Lands' End's high-fashion CEO is out

Lands' End high-fashion CEO to step down

Less than two years after taking the helm at Lands' End, high-fashion CEO Federica Marchionni is exiting her post, the retailer said Monday.

Following stints at luxury labels Dolce & Gabbana and Ferrari, Marchionni's appointment in February 2015 raised eyebrows in the retail industry. Historically, Lands' End — which previously had an exclusive relationship with Sears — has been more commonly associated with polos and khakis than luxury looks.

The hire came under further scrutiny earlier this year, when the typically conservative Lands' End featured photos and an interview with feminist and abortion activist Gloria Steinem in its spring catalog. The company later issued an apology.

"On behalf of the entire Board, I want to thank Federica for her dedication and contributions to Lands' End. Her creative vision has helped Lands' End begin its transformation as a global lifestyle brand with a broader merchandise offering that is more relevant in today's marketplace," Josephine Linden, chairman of the board, said in a statement Monday.
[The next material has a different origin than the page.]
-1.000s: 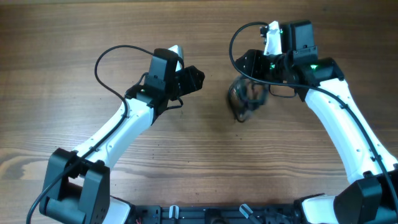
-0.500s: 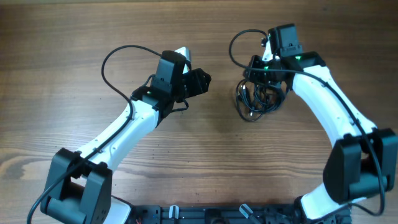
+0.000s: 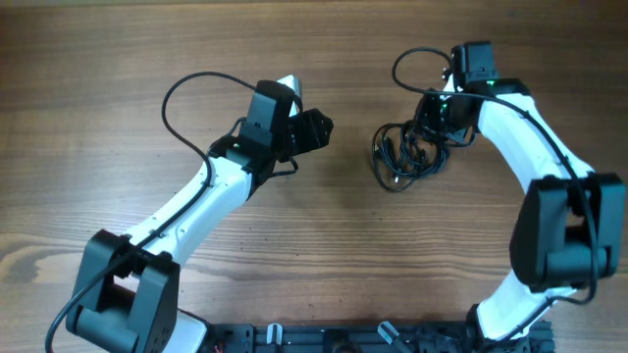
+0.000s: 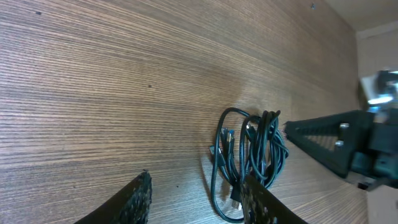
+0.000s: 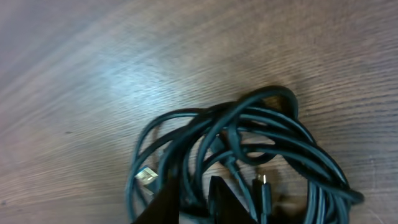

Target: Untangle cables

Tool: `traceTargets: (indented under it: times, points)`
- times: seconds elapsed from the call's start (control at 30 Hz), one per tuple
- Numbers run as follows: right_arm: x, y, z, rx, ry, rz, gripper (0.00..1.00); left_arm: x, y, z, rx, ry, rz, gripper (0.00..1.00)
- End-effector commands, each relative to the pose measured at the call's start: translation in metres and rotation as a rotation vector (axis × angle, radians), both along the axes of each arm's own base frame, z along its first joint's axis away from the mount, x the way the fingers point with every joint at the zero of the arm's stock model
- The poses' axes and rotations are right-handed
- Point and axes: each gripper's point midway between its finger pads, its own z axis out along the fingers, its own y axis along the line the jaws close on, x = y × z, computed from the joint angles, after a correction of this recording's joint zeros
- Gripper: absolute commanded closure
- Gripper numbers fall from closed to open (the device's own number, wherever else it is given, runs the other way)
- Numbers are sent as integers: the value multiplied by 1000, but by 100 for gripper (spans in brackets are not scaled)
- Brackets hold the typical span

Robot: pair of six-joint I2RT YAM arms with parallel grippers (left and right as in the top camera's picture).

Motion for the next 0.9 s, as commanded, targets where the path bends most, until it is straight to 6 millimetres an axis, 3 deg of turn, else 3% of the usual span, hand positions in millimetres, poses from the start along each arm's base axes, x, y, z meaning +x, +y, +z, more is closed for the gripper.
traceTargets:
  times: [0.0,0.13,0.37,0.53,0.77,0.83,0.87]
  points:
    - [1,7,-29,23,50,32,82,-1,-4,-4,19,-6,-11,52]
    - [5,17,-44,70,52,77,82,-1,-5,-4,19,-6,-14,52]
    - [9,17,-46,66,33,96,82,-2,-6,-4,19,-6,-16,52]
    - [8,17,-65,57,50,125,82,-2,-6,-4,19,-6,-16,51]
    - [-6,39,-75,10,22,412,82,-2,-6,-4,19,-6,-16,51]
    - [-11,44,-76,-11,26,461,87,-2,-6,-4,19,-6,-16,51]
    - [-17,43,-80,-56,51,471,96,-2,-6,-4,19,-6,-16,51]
"I am honored to have led this extraordinary company and proud to have succeeded in providing a vision to expand its positioning in the industry with a multi-dimensional strategy. However, the board of directors and I have agreed it is time for others to bring Lands' End into the future," Marchionni said.

Joseph Boitano and James Gooch will share the role of interim chief executive officer, effective immediately. Boitano currently serves as the company's executive vice president and chief merchandising and design officer, while Gooch is executive vice president and chief operating and financial officer.

The company said it is considering internal and external hires to fill the role.

Lands' End's revenue fell 6.5 percent, to $292 million, in the quarter ended July 29. Its shares are down more than 30 percent over the past year.

Marchionni's departure is the latest in a recent spate of high-profile retail exits. In less than a month, Target parted ways with both its chief digital officer and chief marketing officer.

And last week, reports surfaced that American Apparel CEO Paula Schneider was set to exit the Los Angeles-based company after less than two years. A source close to the matter later confirmed the departure to CNBC.

A spokeswoman for American Apparel declined to comment.